Luego de un breve silencio, habló de nuevo en tono angustiado, como queriendo calmarse:
―Eso no tiene mayor enredo. Lo que me parece lleno de maldad, y aquí me siento inmiscuida, es que las mujeres no sepamos amarlos.
―¡Cómo jeringan!, están con lo mismo y lo mismo desde hace mucho.
―Oye, al menos pélame, ¿no? Siempre estás con la otra.
―Por favor.
―¡Ah!, óyeme, ¿por qué la tienes?, ¿no te vasto yo? Háblame. Estoy nada más como tarabilla y tú sin decir siquiera una palabra, ¿no?, algo. Tan solo silencio. Salí hace rato, ¿escuchas?
―Sí, perdón, estoy un poco distraído, pensaba en ti, imaginaba que…
―Me choca que seas tan enajenado ―no lo dejó terminar―. Ya. Olvídate, hombre. Algún día tendrás que dejarla.
―Entonces eso quiere decir que no te importa. O sea, que no te interesas ya por mí. Ya no te duele perderme.
―No seas tan trágico, David Lorenzo. A decir verdad, ahora pareces un ser ausente lleno de maldad, sí, de vanidad para ser más claros, aunque te espantes y abras los ojos de esa manera horrorosa en que lo haces. No quiero decirte que no te ame, simplemente que sé que tienes otra mujer, aparte de tenerme a mí, obviamente, y que además ella te explota y te chantajea emocionalmente. Bueno, entre los dos se chupan sangre, son unos vampiros.
―¡Calla, Guadalupe! Calla, no sigas por favor.
―Sí sigo.
―No sigas.
―Sí. Ya te dije que sí voy a seguir, así que date por vencido.
―No.
―Ya me di cuenta ―y luego dando un giro a la discusión, prosiguió―: Te decía hace unos minutos que salí para tomar un poco de aire; el lugar donde estábamos ayer me pareció un poco frío y además traía un poco de dolor de estómago. Sí. Ayer salí con Eleanora y con Fito… bueno, al grano: Eleanora no puede ponerse peluca… fuimos a recoger la propaganda. La cosa es que allá fuera me senté en la banqueta y fíjate qué curioso, qué coincidencia: empecé a pensar en ti, amor mío, sí, en ti David Lorenzo, clarito sentía que la telepatía nos conectaba, igual que si nuestras mentes fueran el portento de las mentes telepáticas, yo receptora de tus pensamientos, es más, como si tus pensamientos fueran los míos, ¿entiendes eso?

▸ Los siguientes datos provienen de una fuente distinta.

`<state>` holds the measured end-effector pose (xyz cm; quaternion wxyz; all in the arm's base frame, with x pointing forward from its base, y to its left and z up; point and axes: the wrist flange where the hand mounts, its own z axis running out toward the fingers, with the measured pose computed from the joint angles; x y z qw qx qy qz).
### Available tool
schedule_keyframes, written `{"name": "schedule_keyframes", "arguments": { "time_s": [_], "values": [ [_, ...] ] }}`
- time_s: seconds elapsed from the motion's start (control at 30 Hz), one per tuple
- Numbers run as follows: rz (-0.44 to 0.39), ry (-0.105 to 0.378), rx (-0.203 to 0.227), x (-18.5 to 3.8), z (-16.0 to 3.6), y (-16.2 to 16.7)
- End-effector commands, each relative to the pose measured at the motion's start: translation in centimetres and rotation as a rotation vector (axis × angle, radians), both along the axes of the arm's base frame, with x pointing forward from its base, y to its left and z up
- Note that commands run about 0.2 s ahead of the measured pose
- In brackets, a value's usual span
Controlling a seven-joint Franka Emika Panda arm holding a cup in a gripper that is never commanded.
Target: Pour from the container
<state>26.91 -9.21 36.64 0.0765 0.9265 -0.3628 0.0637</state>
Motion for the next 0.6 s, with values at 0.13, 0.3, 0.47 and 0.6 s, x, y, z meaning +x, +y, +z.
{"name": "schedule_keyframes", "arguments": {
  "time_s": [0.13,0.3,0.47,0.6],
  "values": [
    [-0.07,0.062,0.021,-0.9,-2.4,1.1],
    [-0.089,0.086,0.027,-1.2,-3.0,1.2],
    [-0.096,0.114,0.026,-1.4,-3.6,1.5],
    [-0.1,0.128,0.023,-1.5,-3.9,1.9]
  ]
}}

―Pero ¿cómo así, Guadalupe? La verdad es que yo estoy tan cerca de ti que no hace falta que tengas esas sensaciones telepáticas.

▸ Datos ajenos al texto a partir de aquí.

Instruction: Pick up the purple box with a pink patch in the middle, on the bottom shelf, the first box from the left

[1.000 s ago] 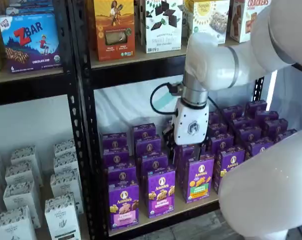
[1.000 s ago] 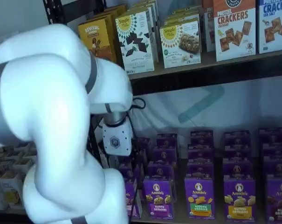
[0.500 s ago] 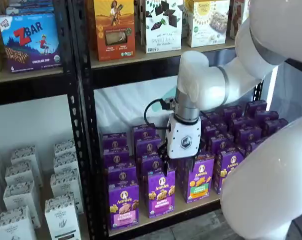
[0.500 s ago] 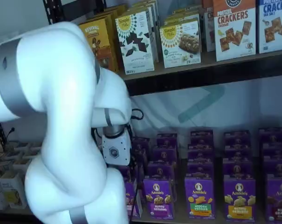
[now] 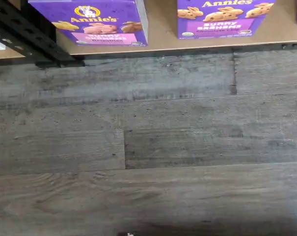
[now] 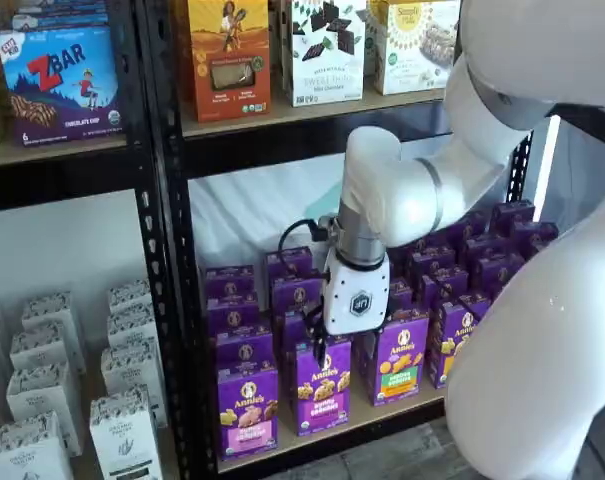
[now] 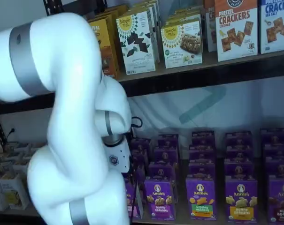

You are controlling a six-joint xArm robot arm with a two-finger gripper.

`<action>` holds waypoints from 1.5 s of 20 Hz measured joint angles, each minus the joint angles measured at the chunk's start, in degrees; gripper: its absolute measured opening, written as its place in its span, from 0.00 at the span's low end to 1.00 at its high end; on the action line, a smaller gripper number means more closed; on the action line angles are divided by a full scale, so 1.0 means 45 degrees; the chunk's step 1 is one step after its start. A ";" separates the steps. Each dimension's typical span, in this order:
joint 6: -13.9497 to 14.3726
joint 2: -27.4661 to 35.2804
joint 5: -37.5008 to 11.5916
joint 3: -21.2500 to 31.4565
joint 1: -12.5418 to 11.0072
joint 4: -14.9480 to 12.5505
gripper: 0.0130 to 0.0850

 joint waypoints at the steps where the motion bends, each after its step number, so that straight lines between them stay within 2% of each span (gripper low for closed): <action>1: 0.0015 0.0152 -0.0135 -0.0019 0.0042 0.0023 1.00; 8: 0.0549 0.1304 -0.0926 -0.0342 0.0261 -0.0388 1.00; 12: 0.0587 0.1950 -0.1200 -0.0588 0.0333 -0.0364 1.00; 18: 0.0500 0.2957 -0.1730 -0.0922 0.0549 -0.0053 1.00; 23: -0.0040 0.3854 -0.2296 -0.1232 0.0722 0.0691 1.00; 27: -0.0146 0.4594 -0.2745 -0.1535 0.0780 0.0835 1.00; 30: -0.0040 0.5159 -0.3033 -0.1805 0.0792 0.0711 1.00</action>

―Pues lo cierto es que me pedías que olvidara el pasado, que no hiciera caso de las veces que te había visto con ella, que pronto seríamos uno. Esto es lo que me damas risa. O sea que te esperas a casarte para poder serme fiel. Bueno, te seré sincera: eso me llena de indignación, porque soy una mujer que se la ha pasado luchando contra su propio deseo y me sales con tu pinche traición, ya ni la chingas. Y los rollos de moral que traíamos debieron irse ya por un tubo.
―Eso espero ―respondió tajante.
―Mejor que ahí muera la discusión, no vaya a ser que te pierda.
―No vas a perderme, mujer, no vas a perderme. También yo estoy en mi derecho a serte sincero: efectivamente no tienes por qué dudar. Es Eleanora con quien me he estado viendo todo este tiempo en que decidiste optar por el celibato. Eso es todo. No es para gritar de esa forma en que lo haces: no sabes gozar del todo tus relaciones sexuales conmigo.
―Ya. Creo que tienes razón. Quisiera madurar más, quiero vivir contigo.
―Bueno, Guadalupe, eso es otra cosa. También sé que te quiero mucho y me gustaría vivir contigo.
Se acercó a ella, que se encontraba sentada de espaldas a la ventana, se inclinó para besarla en la frente. La mujer acababa de bañarse y acomodaba unos libros en el suelo. El tiempo transcurrió para los dos juntos.